TASK TO CARRY OUT: Filter out all lines without the word "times" from the data below, please, and copy the rest.

(Collected data entries)
● ● ● ● ● ● ●
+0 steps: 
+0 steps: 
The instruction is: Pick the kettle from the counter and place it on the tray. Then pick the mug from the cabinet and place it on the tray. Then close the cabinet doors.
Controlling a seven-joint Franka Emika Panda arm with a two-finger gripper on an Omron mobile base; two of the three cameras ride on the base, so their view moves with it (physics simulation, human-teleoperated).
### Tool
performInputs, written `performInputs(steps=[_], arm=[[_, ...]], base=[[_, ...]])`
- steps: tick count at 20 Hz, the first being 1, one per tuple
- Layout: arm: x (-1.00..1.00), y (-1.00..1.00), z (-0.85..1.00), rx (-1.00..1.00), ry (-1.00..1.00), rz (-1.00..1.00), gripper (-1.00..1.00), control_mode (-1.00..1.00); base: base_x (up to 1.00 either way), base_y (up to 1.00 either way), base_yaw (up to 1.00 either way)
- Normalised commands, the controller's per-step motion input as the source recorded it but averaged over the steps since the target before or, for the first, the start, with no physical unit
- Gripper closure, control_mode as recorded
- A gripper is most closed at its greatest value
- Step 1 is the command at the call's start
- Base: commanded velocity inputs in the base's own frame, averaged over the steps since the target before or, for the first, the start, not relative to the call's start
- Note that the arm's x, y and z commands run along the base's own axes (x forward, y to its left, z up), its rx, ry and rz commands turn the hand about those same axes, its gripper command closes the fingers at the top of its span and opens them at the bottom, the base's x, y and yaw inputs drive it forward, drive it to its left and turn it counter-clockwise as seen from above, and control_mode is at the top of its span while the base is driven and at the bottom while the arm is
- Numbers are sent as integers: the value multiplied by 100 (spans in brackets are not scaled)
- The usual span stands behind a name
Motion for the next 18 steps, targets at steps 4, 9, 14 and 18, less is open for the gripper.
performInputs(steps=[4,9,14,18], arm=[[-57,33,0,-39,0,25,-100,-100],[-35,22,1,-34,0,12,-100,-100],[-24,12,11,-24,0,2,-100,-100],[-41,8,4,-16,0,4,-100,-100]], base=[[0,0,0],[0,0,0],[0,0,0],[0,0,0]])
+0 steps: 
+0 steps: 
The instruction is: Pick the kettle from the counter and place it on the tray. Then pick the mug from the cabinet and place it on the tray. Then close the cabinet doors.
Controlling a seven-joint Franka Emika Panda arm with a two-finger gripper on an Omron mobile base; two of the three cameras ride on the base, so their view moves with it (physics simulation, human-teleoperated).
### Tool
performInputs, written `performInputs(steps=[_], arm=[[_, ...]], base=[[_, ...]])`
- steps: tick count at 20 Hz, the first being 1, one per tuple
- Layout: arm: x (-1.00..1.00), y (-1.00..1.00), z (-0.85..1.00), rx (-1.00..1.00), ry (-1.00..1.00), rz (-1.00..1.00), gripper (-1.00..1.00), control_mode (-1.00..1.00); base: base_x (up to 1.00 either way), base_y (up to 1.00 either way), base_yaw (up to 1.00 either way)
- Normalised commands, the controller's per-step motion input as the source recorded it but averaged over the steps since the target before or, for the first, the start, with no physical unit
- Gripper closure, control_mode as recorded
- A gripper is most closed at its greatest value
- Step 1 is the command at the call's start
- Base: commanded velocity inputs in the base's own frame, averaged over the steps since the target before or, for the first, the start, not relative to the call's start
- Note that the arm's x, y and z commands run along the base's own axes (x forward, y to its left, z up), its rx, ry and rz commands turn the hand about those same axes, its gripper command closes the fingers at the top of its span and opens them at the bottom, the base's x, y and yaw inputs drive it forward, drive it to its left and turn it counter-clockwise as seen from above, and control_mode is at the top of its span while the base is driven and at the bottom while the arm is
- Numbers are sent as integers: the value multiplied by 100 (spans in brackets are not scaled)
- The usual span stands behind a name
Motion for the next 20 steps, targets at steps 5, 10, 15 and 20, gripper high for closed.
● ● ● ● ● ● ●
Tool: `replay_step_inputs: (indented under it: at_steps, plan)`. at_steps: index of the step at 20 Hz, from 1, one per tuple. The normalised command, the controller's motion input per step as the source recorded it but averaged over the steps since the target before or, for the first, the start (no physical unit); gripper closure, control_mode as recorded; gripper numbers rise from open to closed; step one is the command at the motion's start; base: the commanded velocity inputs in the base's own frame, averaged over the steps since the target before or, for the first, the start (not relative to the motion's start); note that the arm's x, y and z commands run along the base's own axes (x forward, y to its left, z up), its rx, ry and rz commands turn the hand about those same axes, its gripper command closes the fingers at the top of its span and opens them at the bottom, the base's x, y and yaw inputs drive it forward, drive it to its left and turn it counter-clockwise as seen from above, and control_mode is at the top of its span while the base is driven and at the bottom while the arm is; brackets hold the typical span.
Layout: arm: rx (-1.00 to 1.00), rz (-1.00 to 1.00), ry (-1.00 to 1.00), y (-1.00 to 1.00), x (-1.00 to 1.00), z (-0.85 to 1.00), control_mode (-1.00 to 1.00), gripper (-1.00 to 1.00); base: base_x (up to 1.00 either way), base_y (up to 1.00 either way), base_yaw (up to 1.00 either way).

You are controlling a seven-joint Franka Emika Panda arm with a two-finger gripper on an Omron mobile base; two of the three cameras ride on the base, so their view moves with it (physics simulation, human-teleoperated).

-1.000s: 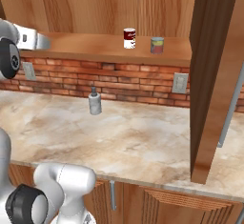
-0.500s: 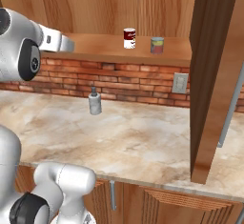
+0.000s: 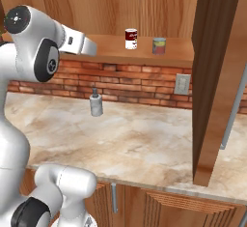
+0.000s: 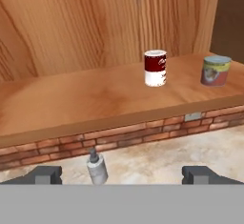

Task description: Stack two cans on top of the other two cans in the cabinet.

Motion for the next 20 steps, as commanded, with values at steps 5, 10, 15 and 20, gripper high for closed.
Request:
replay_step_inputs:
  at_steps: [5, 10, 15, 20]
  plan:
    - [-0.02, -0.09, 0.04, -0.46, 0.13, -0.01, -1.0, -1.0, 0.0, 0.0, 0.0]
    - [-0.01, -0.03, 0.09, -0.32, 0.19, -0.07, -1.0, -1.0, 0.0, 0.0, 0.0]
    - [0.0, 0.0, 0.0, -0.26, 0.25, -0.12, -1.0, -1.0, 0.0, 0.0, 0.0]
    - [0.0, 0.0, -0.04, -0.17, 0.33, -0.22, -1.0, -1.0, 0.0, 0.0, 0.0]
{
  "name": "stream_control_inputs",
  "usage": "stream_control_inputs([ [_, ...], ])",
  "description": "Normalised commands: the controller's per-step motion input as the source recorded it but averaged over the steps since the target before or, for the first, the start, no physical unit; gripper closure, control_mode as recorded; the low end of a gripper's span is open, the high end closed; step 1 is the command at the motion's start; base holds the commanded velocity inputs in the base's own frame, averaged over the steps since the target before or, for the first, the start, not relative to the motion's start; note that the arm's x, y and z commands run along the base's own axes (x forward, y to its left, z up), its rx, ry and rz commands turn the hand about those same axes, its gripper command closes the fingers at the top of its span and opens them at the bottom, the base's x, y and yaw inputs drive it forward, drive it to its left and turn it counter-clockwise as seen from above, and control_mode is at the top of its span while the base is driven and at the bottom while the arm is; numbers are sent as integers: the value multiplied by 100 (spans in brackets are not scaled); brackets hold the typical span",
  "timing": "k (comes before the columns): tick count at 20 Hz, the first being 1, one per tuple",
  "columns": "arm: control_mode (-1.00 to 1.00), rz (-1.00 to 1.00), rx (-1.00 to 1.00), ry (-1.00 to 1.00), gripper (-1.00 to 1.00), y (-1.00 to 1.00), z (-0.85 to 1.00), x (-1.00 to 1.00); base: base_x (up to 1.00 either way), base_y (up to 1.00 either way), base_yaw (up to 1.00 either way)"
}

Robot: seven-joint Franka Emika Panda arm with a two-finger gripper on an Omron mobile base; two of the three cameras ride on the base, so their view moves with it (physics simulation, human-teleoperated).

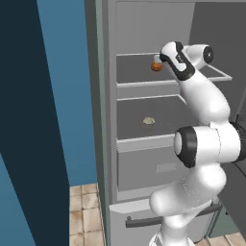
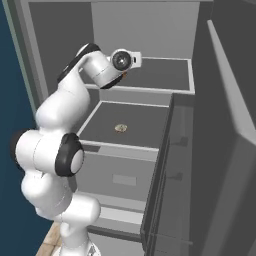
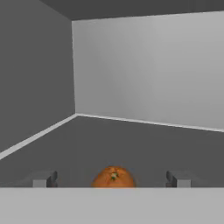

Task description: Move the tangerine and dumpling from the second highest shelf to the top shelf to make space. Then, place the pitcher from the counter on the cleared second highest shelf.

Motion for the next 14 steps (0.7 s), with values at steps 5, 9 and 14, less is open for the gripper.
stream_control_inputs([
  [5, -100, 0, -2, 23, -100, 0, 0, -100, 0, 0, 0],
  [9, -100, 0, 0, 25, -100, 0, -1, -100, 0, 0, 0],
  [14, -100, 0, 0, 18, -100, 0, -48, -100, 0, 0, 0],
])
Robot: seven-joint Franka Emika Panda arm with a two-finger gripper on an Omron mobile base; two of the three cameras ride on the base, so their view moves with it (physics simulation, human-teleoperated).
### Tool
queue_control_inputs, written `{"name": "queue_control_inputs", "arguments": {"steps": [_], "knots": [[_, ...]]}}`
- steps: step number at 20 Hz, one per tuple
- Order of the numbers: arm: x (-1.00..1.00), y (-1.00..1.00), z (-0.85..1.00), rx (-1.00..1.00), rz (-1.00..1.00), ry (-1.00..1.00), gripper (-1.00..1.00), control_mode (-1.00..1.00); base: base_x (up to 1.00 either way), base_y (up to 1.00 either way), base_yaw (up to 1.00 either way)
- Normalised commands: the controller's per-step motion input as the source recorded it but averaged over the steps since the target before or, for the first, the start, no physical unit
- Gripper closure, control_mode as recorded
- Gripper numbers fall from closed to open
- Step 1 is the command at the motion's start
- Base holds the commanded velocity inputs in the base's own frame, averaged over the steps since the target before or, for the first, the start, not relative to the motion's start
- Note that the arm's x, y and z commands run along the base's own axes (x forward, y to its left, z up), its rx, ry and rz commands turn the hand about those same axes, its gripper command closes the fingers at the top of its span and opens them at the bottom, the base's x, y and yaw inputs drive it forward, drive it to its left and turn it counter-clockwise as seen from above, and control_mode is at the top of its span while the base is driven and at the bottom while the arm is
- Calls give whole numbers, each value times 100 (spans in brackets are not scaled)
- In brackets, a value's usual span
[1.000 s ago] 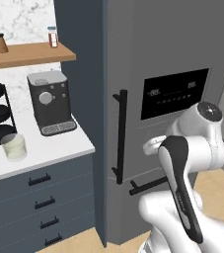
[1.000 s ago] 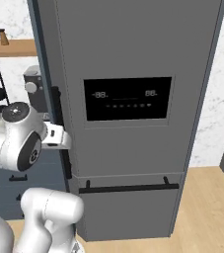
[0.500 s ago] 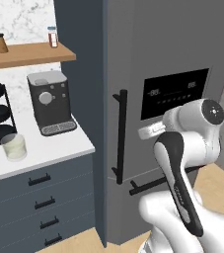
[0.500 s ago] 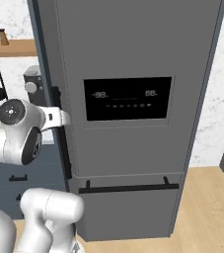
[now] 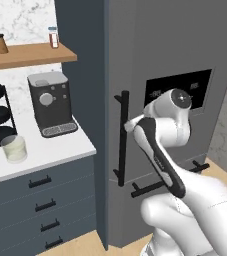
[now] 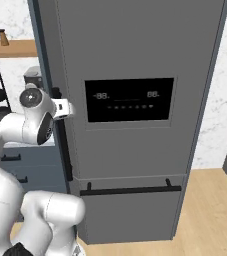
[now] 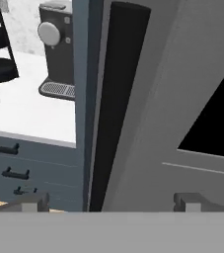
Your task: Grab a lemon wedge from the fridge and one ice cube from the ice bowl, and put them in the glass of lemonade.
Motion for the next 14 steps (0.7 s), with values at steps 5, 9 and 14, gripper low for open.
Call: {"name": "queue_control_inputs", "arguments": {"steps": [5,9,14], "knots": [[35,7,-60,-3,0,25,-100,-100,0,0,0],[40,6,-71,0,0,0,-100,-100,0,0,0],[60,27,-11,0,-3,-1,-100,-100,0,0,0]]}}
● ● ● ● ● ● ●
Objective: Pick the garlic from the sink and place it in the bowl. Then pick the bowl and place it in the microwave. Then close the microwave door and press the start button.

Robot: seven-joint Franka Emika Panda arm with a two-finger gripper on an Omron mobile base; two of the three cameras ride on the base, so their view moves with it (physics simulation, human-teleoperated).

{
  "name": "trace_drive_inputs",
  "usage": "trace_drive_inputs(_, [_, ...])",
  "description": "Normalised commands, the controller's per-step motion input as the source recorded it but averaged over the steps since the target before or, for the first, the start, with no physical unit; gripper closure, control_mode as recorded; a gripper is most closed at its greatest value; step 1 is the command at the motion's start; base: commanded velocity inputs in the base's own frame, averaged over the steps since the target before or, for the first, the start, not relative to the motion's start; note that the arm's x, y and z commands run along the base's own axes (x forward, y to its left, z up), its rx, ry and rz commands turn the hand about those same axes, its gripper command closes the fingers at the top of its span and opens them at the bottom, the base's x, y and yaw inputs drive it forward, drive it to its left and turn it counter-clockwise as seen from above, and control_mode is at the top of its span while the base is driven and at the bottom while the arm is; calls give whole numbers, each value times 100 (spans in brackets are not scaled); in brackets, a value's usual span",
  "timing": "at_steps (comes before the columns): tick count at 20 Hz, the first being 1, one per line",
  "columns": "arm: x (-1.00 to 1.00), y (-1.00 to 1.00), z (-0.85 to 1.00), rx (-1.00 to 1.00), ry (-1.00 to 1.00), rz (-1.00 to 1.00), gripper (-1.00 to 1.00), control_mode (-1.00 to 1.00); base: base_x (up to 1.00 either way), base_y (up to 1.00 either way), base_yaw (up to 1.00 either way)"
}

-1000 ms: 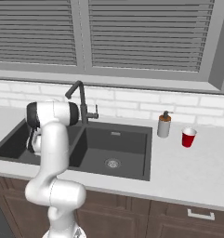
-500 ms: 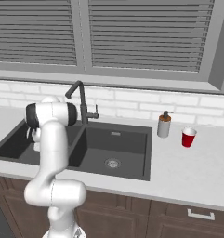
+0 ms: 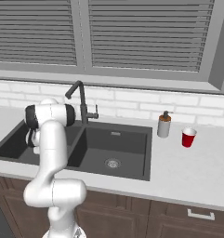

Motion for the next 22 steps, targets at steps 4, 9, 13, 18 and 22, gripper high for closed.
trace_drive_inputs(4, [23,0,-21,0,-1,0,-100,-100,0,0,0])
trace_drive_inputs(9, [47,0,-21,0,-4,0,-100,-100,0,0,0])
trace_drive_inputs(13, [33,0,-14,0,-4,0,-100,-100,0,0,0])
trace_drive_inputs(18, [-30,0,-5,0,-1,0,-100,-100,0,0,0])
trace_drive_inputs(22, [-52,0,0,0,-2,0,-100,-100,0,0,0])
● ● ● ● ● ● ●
SOLUTION:
- Calls give whole numbers, each value times 100 (spans in brackets are not scaled)
  "description": "Normalised commands, the controller's per-step motion input as the source recorded it but averaged over the steps since the target before or, for the first, the start, with no physical unit; gripper closure, control_mode as recorded; a gripper is most closed at its greatest value; step 1 is the command at the motion's start; base: commanded velocity inputs in the base's own frame, averaged over the steps since the target before or, for the first, the start, not relative to the motion's start; note that the arm's x, y and z commands run along the base's own axes (x forward, y to its left, z up), its rx, ry and rz commands turn the hand about those same axes, its gripper command closes the fingers at the top of its span and opens them at the bottom, the base's x, y and yaw inputs drive it forward, drive it to its left and turn it counter-clockwise as seen from above, and control_mode is at the top of its span while the base is driven and at the bottom while the arm is; calls give whole numbers, each value times 100 (spans in brackets are not scaled); in brackets, a value's usual span",

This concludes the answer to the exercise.